I want to train on tabular data with DL. I already tried a few Kaggle competitions like Rossman, Titanic, and Santander.
I am looking for recommends about other competitions using Tabular data. (and if you have fast.ai kernels for them as reference).
Hey Offir - how did you go on the santander data set?
There are a heap of tabular data sets around, look at the data sets available on kaggle, I think there aren’t many competitions though.

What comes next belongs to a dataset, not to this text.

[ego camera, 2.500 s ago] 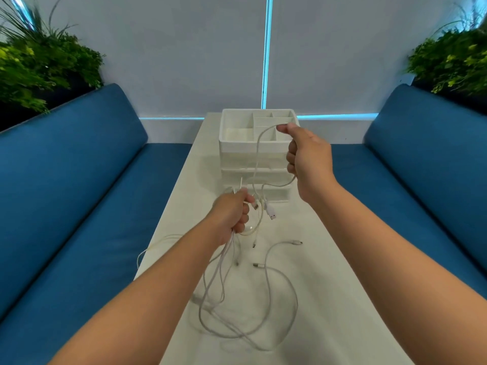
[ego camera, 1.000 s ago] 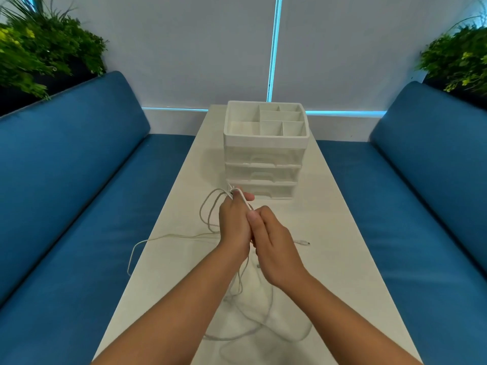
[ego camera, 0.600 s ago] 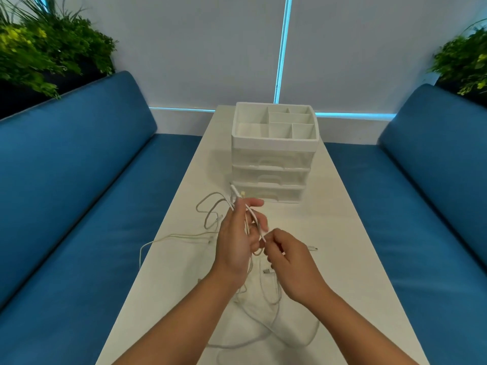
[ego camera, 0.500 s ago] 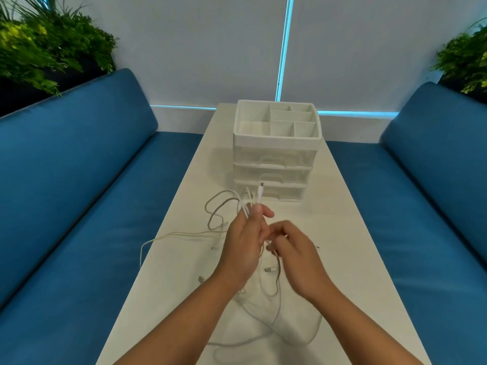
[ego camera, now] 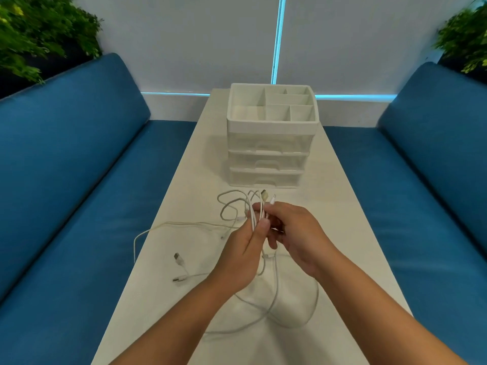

This is the link for santander: https://www.kaggle.com/c/santander-customer-transaction-prediction
if you can reccomand on more datasats it will be great
Hey, I’m working on a similar problem, maybe you all could help me figure this out: I’m trying to use a tabular learner on a wide dataset, and all the values are continuous. I keep getting a “divide by zero” error, and I think it’s due to the way that I’m creating my databunch, but not sure what exactly I’m doing wrong.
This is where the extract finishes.